The decision, which appears to mark the first time that the Obama administration has denied aid to a large, troubled financial company, reflects the judgment of senior officials that the economy is now strong enough to absorb a painful failure, in part because New York-based CIT is not among the very largest financial firms.
The consequences of a bankruptcy filing still could be severe. CIT provides financing to roughly 1 million companies, many of them already struggling to weather the recession. CIT estimated in its pleas for assistance that thousands of firms might be unable to survive its demise.
A bankruptcy filing also could wipe out the $2.3 billion that the Bush administration invested in the company in December as part of the government's $700 billion financial rescue program. CIT would become the first firm bailed out by the government to subsequently fail.
An administration official said that those concerns were thoroughly discussed but that officials decided the larger problem was the perception that bailouts were available to every troubled firm.
"Even during periods of financial stress, we believe that there is a very high threshold for exceptional government assistance to individual companies," the Treasury Department said in a statement last night.
CIT said last night that it "has been advised that there is no appreciable likelihood of additional government support being provided over the near term." The statement added that the company's board of directors was reviewing alternatives.
CIT has hired the law firm Skadden Arps Slate Meagher & Flom, which often helps companies file for bankruptcy protection. Standard & Poor's said earlier this week that a filing was inevitable if the company could not secure federal assistance.
The decision to deny aid was made after considerable debate, according to sources familiar with the discussions who spoke on the condition of anonymity. At a time when the administration already is working on ways to increase lending to small businesses, some Treasury officials saw rescuing CIT as a necessary and obvious step. But that view was opposed from several quarters.
The Federal Deposit Insurance Corp. was most easily in position to aid CIT through a program that helps companies borrow money from investors. But the agency has sat for months on CIT's application to participate in the program due to concerns that the company would not survive and the FDIC would be stuck with the bill. The agency remained reluctant to provide help in recent days, an administration official said.

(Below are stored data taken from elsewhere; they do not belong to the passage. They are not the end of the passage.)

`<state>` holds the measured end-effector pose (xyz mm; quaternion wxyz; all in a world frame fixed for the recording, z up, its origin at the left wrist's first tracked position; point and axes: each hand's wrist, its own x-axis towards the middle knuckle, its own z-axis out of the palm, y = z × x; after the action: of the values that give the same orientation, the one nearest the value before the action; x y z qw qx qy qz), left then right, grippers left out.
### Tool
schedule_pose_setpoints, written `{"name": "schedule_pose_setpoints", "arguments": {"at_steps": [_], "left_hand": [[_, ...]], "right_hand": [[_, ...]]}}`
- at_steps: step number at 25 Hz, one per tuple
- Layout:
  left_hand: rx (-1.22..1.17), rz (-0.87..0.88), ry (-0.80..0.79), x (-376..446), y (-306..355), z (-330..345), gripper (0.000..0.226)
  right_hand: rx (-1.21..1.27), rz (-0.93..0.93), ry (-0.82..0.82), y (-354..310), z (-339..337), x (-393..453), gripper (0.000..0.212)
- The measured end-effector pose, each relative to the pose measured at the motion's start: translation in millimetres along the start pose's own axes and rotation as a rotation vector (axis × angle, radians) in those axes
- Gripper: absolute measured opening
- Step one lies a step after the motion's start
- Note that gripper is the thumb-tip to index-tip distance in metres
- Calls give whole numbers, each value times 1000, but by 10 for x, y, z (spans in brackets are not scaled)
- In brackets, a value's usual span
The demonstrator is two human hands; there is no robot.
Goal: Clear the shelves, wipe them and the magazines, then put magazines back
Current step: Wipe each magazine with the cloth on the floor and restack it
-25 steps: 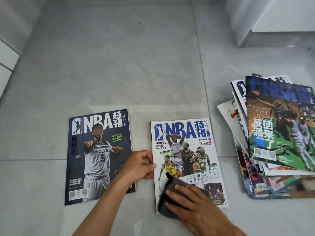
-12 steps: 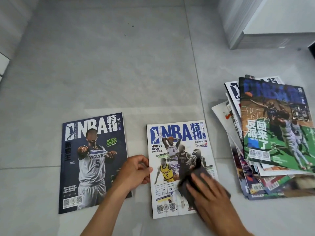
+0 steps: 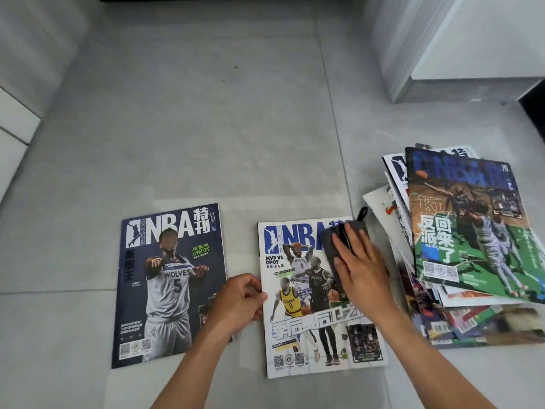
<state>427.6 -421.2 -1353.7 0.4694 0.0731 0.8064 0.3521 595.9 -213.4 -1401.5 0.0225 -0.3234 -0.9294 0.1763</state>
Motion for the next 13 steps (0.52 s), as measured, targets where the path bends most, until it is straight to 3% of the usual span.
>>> {"name": "schedule_pose_setpoints", "arguments": {"at_steps": [6, 8, 10, 11, 13], "left_hand": [[93, -26, 145, -162, 99, 194, 14], [-34, 27, -79, -345, 135, 285, 49], [-4, 120, -377, -498, 143, 370, 85], [84, 163, -435, -534, 124, 411, 92], [192, 197, -328, -556, 109, 448, 81]], "right_hand": [[-158, 74, -60, -292, 54, -1435, 59], [-145, 70, -56, -468, 74, -1473, 46], [-99, 72, -100, -586, 48, -1278, 63], [-57, 66, -100, -608, 24, -1123, 70], [132, 126, -56, -640, -56, -763, 69]]}}
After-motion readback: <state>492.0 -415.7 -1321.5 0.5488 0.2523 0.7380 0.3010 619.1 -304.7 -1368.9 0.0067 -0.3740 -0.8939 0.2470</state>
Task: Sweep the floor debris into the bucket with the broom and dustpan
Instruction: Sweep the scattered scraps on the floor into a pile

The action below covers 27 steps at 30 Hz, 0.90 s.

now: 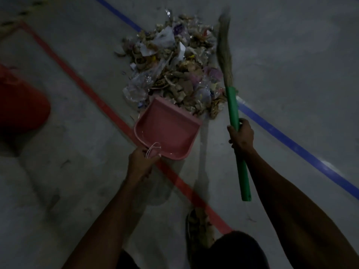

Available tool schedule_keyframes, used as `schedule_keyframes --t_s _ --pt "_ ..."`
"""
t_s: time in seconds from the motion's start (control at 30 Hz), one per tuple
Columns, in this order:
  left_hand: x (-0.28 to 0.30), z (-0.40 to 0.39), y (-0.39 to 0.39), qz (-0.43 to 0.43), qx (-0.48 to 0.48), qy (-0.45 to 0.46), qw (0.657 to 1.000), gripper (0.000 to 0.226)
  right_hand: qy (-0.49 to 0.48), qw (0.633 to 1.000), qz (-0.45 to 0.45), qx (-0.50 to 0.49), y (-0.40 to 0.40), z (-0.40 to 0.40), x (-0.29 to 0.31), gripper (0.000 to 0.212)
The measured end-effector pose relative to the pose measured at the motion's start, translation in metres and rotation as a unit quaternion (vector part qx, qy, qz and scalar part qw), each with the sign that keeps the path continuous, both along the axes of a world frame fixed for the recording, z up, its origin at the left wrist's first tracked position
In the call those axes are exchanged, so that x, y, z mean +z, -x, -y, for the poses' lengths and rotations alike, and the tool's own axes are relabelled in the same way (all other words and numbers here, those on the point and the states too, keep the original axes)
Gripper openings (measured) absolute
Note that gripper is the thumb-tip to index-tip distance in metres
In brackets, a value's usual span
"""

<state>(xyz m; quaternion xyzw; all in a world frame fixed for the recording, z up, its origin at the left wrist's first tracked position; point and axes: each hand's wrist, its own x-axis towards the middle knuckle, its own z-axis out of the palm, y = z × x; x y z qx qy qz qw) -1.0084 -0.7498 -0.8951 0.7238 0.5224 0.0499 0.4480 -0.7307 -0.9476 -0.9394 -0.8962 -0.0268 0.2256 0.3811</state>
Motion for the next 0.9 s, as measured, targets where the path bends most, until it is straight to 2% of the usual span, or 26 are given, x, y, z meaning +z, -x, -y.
schedule_keyframes --t_s 0.1,0.2,0.27,0.43,0.57,0.77,0.9 --pt "-0.041 -0.005 -0.001 0.018 -0.011 0.003 1.000 0.021 0.026 0.999 0.020 0.032 -0.011 -0.012 -0.049 0.051" --pt "-0.087 -0.012 0.000 0.031 -0.018 -0.001 0.999 0.020 0.062 0.994 0.051 0.073 -0.017 -0.025 -0.087 0.038" --pt "-0.115 -0.012 0.005 0.043 -0.020 0.007 0.999 0.021 0.072 0.992 0.056 0.089 -0.017 -0.038 -0.099 0.030" --pt "-0.159 -0.011 0.022 0.081 -0.029 0.029 0.996 0.025 0.082 0.991 0.071 0.083 0.002 -0.062 -0.120 0.030" --pt "-0.174 -0.012 0.045 0.070 -0.036 0.037 0.996 0.025 0.081 0.992 0.080 0.054 0.021 -0.063 -0.133 0.039" --pt "-0.175 -0.027 0.085 0.036 -0.038 0.051 0.997 0.022 0.134 0.984 0.114 0.012 0.046 -0.043 -0.135 0.043" --pt "-0.179 -0.035 0.105 0.006 -0.047 0.058 0.997 0.022 0.146 0.985 0.087 -0.010 0.057 -0.031 -0.148 0.049"
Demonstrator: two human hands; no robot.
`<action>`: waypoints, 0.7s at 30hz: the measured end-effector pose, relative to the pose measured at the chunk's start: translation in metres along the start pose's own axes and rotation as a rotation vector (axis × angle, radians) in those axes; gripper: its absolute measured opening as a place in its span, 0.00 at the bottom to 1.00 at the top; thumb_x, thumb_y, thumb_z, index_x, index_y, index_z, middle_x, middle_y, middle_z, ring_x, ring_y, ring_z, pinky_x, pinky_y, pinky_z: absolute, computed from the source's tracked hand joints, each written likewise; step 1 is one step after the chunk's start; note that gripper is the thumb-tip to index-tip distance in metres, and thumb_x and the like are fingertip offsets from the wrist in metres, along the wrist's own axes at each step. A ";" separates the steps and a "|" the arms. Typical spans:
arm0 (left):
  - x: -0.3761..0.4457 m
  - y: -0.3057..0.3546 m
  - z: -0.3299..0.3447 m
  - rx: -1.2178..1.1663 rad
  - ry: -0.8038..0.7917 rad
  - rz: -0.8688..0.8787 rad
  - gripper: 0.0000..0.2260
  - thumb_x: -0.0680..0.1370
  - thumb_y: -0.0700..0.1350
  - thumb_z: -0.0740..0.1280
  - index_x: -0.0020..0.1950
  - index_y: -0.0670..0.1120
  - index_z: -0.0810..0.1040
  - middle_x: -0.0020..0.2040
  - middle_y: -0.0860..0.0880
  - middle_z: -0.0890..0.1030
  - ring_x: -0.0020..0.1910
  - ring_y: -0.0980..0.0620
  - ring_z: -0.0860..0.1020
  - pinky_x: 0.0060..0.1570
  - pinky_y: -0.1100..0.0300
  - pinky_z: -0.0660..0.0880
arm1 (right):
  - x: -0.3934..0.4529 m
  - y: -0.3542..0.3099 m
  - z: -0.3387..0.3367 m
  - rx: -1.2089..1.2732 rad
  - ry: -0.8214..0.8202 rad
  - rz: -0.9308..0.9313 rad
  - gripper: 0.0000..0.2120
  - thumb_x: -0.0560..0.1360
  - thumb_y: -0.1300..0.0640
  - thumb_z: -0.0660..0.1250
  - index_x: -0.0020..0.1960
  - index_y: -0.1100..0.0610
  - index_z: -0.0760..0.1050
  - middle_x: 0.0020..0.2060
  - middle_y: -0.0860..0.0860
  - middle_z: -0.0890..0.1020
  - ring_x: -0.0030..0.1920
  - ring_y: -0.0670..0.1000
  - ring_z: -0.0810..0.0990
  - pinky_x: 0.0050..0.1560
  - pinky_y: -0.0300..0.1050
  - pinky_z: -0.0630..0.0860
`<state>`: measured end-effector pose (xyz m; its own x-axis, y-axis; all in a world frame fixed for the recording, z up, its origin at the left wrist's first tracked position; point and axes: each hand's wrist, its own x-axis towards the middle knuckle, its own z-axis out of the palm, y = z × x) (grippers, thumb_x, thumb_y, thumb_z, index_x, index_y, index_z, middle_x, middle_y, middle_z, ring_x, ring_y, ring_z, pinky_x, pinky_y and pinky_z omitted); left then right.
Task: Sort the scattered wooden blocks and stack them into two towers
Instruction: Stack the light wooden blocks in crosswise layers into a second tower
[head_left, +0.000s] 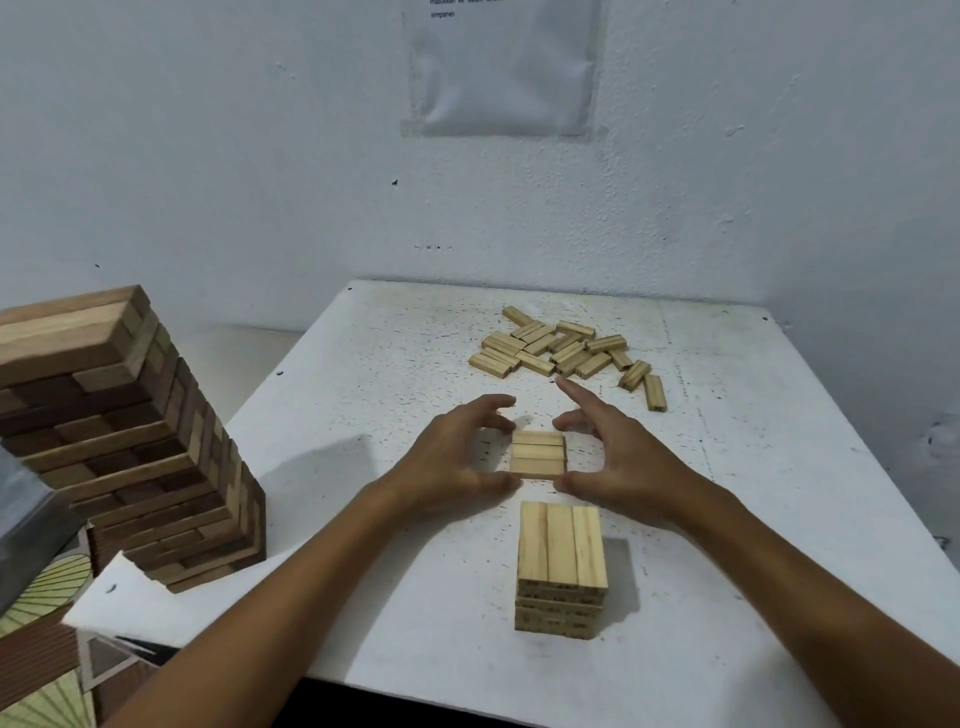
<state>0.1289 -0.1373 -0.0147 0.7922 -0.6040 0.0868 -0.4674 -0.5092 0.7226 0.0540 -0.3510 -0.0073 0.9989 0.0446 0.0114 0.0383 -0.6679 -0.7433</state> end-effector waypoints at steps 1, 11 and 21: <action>0.000 0.000 0.000 -0.006 0.006 0.005 0.36 0.65 0.53 0.75 0.71 0.56 0.67 0.57 0.61 0.77 0.60 0.59 0.75 0.59 0.62 0.71 | 0.001 0.001 0.001 0.004 0.006 -0.005 0.50 0.67 0.53 0.77 0.77 0.39 0.49 0.62 0.45 0.75 0.64 0.43 0.71 0.64 0.47 0.72; 0.008 0.007 -0.004 -0.055 0.038 0.024 0.34 0.61 0.54 0.76 0.66 0.54 0.71 0.53 0.59 0.81 0.56 0.63 0.77 0.55 0.64 0.72 | 0.003 0.001 -0.001 0.059 0.065 -0.056 0.46 0.67 0.58 0.77 0.77 0.44 0.55 0.55 0.42 0.78 0.58 0.39 0.75 0.51 0.29 0.73; -0.020 0.055 -0.037 -0.266 0.117 0.155 0.28 0.63 0.45 0.78 0.61 0.49 0.74 0.50 0.57 0.83 0.55 0.57 0.79 0.59 0.57 0.75 | -0.032 -0.049 -0.035 0.158 0.190 -0.200 0.41 0.61 0.52 0.76 0.71 0.46 0.64 0.51 0.46 0.82 0.57 0.46 0.78 0.56 0.43 0.75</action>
<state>0.1021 -0.1302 0.0487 0.7665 -0.5796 0.2767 -0.4792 -0.2291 0.8473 0.0214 -0.3461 0.0520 0.9595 0.0137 0.2815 0.2447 -0.5359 -0.8081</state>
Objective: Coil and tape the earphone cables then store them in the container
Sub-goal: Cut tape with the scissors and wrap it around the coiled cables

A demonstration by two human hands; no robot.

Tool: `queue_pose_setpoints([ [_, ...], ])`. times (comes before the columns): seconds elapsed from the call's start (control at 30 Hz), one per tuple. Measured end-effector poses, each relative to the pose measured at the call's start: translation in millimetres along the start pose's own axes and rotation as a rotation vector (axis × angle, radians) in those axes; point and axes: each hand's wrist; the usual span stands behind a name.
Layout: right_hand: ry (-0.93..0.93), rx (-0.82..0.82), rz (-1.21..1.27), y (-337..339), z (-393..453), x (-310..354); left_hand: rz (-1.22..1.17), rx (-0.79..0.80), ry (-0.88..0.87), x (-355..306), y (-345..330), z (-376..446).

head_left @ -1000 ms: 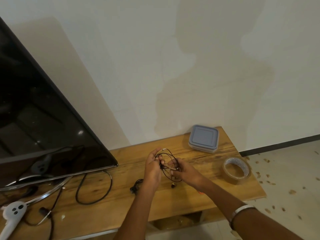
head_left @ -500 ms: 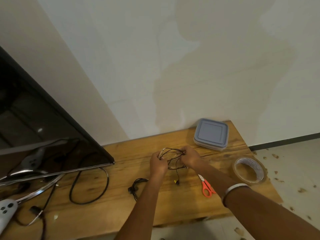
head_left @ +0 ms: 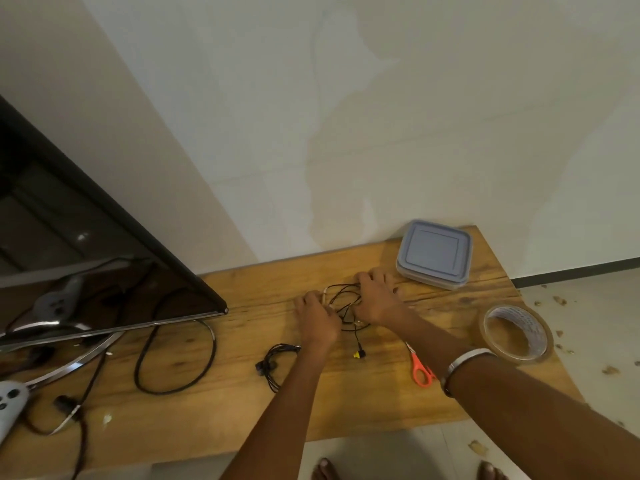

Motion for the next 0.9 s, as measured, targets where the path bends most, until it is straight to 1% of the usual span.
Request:
queue_pose_setpoints([
  [0.1,0.025,0.123,0.029,7.1,-2.3,-0.6,-0.018,0.005,-0.013,2.5,3.2,0.4],
  [0.17,0.035,0.131,0.079,12.4,-6.1,-2.6,-0.014,-0.010,-0.020,2.5,4.6,-1.2],
  [0.23,0.059,0.055,0.117,17.7,-11.7,-8.0,-0.009,-0.018,-0.029,0.3,6.2,-6.0],
  [0.3,0.090,-0.065,0.145,24.9,-17.1,-18.9,0.002,-0.026,-0.053,-4.6,6.9,-13.5],
  [0.4,0.086,-0.198,0.181,39.6,-29.0,-41.7,0.002,-0.028,-0.088,-14.7,5.1,-28.2],
  [0.57,0.025,-0.286,0.032,59.1,-63.6,-82.3,-0.015,0.013,-0.146,-41.2,-10.3,-62.1],
  [0.7,-0.052,-0.355,-0.002,69.0,-92.5,-108.7,0.019,0.095,-0.200,-65.7,-29.3,-93.1],
  [0.77,-0.112,-0.394,-0.016,71.4,-108.0,-119.1,-0.009,0.141,-0.211,-75.5,-40.8,-109.1],
  [0.9,-0.222,-0.399,-0.070,67.6,-132.0,-134.1,-0.067,0.236,-0.208,-85.9,-61.4,-132.6],
])
Point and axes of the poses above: each hand's wrist, its own z-axis towards the middle knuckle, its own y-axis out of the back of the hand, x = y × z, and after that the axes turned 3 degrees about -x, right-handed
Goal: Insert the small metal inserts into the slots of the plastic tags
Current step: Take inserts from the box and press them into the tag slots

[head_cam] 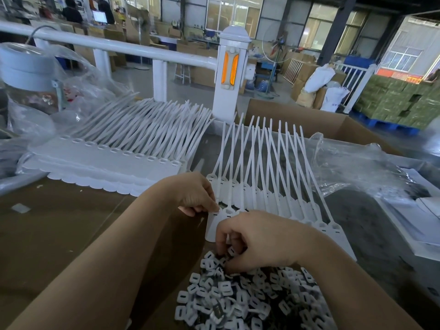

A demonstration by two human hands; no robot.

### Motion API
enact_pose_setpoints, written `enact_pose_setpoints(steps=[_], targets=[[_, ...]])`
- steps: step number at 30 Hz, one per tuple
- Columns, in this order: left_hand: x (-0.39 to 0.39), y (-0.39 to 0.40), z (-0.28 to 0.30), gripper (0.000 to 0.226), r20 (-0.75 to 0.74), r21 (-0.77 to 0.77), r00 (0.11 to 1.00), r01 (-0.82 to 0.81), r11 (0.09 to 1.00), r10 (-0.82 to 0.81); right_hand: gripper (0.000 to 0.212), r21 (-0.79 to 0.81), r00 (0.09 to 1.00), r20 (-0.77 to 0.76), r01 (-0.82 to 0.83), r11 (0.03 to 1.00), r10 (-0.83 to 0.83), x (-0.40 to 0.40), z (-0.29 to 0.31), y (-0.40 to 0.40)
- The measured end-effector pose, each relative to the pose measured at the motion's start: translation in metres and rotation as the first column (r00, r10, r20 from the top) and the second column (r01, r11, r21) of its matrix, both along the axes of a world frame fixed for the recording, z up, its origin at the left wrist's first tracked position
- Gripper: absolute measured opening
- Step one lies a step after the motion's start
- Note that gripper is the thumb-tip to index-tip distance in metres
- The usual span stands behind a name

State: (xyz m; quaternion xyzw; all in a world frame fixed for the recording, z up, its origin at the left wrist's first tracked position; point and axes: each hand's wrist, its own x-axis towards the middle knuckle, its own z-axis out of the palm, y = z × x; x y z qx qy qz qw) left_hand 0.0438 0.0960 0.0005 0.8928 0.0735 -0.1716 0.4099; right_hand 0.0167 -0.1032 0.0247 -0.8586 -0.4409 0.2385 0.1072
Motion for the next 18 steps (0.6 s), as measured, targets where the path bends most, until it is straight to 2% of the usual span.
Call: enact_pose_setpoints(steps=[6,12,18], targets=[[-0.001,0.000,0.000,0.018,0.005,0.011,1.000,0.007,1.000,-0.007,0.018,0.023,1.000,-0.022,-0.019,1.000,0.020,-0.002,-0.002,0.003],[0.000,-0.001,0.001,0.016,0.010,0.021,1.000,0.025,0.999,-0.026,0.009,0.144,0.991,-0.116,0.082,0.986,-0.066,0.005,-0.002,-0.001],[0.000,-0.001,0.002,0.016,0.014,0.035,0.999,0.042,0.998,-0.043,0.007,0.136,0.982,-0.181,0.070,0.988,-0.045,0.010,0.004,-0.009]])
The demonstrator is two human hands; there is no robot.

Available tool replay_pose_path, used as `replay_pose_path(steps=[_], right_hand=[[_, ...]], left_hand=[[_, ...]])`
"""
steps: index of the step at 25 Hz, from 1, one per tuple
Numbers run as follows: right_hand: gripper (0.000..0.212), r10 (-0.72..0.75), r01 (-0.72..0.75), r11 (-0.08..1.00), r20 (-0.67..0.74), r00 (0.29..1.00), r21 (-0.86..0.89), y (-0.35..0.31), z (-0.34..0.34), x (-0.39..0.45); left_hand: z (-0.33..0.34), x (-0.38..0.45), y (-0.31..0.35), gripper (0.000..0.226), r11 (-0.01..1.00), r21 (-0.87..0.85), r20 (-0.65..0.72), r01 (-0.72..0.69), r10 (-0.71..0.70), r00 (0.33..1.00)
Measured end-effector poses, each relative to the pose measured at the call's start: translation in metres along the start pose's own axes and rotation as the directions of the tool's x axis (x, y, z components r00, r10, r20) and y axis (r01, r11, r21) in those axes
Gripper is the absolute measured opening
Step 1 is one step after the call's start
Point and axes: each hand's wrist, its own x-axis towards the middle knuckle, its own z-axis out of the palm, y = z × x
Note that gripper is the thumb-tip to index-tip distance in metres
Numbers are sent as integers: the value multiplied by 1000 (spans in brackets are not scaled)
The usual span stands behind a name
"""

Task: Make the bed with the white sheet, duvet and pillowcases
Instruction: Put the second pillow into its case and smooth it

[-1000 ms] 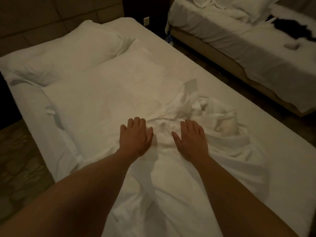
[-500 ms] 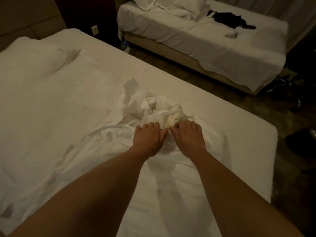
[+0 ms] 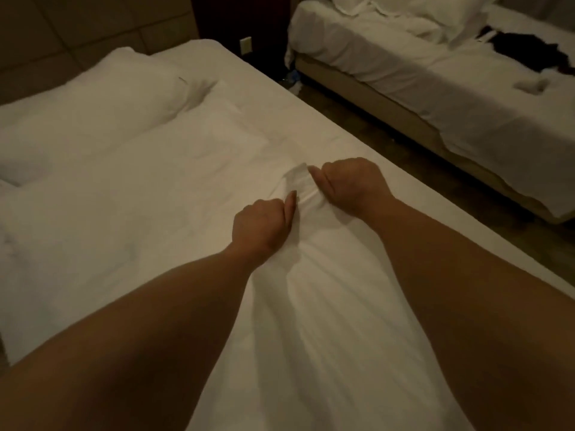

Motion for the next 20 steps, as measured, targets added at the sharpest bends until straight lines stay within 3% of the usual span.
replay_pose_path(steps=[2, 5, 7, 10, 13, 17, 18, 20], right_hand=[[51, -72, 75, 997, -99, 992, 27, -19, 41, 22], [30, -108, 119, 989, -121, 987, 89, -46, 104, 30], [19, -90, 96, 991, -64, 994, 91, -57, 133, 24], [46, 27, -30, 997, 39, 999, 69, -66, 160, 8], [45, 159, -152, 980, -50, 986, 125, -62, 152, -1], [36, 468, -407, 868, -192, 863, 285, -44, 111, -37], [40, 532, -467, 831, -184, 827, 303, -45, 106, -60], [56, 602, -580, 781, -31, 798, 234, -51, 101, -119]], left_hand=[[14, 8, -33, 66, 997, 14, 32, 70, -70, 997], [43, 12, -67, 67, 989, 34, 100, 147, -149, 984], [61, 12, -77, 69, 984, 49, 114, 172, -177, 978], [77, 17, -78, 72, 978, 89, 126, 187, -197, 972], [79, 21, -69, 72, 976, 95, 154, 198, -211, 965], [77, 14, -60, 70, 967, 92, 154, 236, -248, 956], [76, 10, -59, 68, 964, 94, 154, 248, -260, 953], [72, 1, -54, 65, 964, 89, 142, 252, -262, 954]])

Other officials shared the FDIC's reluctance because they wanted to demonstrate that the government would not rescue every troubled firm. Making an example of CIT could have political value for the administration, given the considerable public outrage over the bailouts of other firms. The decision also signals that the government is starting to end its period of extraordinary involvement in the financial markets.
CIT's troubles began two years ago, as investors fleeing subprime loans decided that the entire financial sector was fundamentally rotten, rendering obsolete the company's traditional model of borrowing from investors to lend to small businesses. CIT survived for a time by burning its own fat, but its long-term debts now are coming due, beginning with about $1 billion in August. Investors finally lost patience, dumping CIT stock and bonds. Trading in the company's shares on the New York Stock Exchange was halted yesterday afternoon, as speculation mounted about the CIT's future.
Federal officials note that the company has made few new loans in recent months, because it is basically out of money. And if the company does fail, government officials and financial analysts say that many of its customers will simply move their accounts elsewhere.
"We believe that any of its lending done to creditworthy clients could be assumed by a bank," analysts for CreditSights wrote in a note to clients this week. "Further, we believe a major bank could lend at better terms than CIT."
The area of greatest concern, however, is the company's role as an intermediary between retailers and their suppliers, a business known as factoring. Suppliers generally accept IOUs from retailers, which they sell to firms such as CIT in exchange for a portion of the money upfront and the rest when the payment is collected from the retailer. In effect, that means many suppliers are relying on CIT for payment on goods that they already have sold. A bankruptcy filing could freeze those flows of money and disrupt supply networks at a time when many companies are in extremely fragile condition.
"CIT is most certainly too important to the retail industry to be allowed to fail, and the retail industry is too important to the economy to be placed under additional stress," Tracy Mullin, president of the National Federation of Retailers, wrote in a letter sent yesterday to the Treasury and the FDIC.
Staff writers David Cho and Neil Irwin contributed to this report.